>>
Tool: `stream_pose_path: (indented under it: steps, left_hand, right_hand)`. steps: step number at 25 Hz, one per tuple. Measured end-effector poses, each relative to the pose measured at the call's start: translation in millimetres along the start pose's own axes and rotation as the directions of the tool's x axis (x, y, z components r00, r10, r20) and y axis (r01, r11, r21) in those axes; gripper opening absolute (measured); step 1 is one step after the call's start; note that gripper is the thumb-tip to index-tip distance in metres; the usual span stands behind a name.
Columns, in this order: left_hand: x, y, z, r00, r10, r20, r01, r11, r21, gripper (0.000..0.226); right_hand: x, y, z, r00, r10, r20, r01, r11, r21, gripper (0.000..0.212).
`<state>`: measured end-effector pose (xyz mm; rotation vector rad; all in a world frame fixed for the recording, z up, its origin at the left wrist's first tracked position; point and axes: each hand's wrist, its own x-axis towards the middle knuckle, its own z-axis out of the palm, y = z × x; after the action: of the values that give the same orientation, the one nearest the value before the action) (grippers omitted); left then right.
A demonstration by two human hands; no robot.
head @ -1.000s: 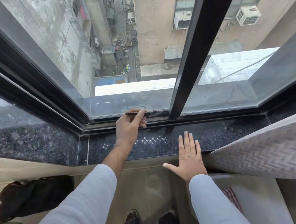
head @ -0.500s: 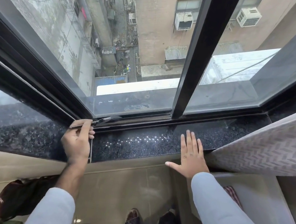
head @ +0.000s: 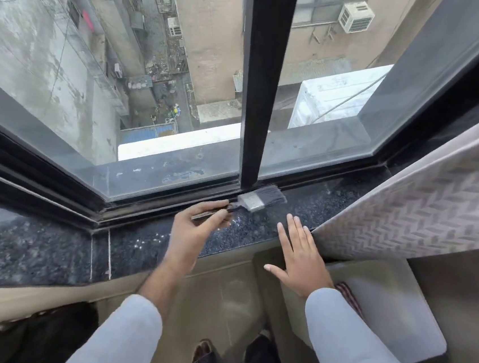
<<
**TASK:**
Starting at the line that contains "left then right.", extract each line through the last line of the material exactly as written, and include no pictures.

**TASK ANSWER:**
`<state>`: measured end-effector pose (xyz mm; rotation vector rad; all in a world frame fixed for the recording, z up, its origin at the left wrist's first tracked position; point and axes: each hand's wrist, its own x-axis towards the middle knuckle, its own z-axis out of the palm, y = z × x; after the action: of the values that give the same orientation, the one nearest the value before the action) (grippers omitted); left then right.
A demonstration by two human hands; no robot.
head @ -1.000s: 
head @ -0.500s: 
head @ +0.000s: 

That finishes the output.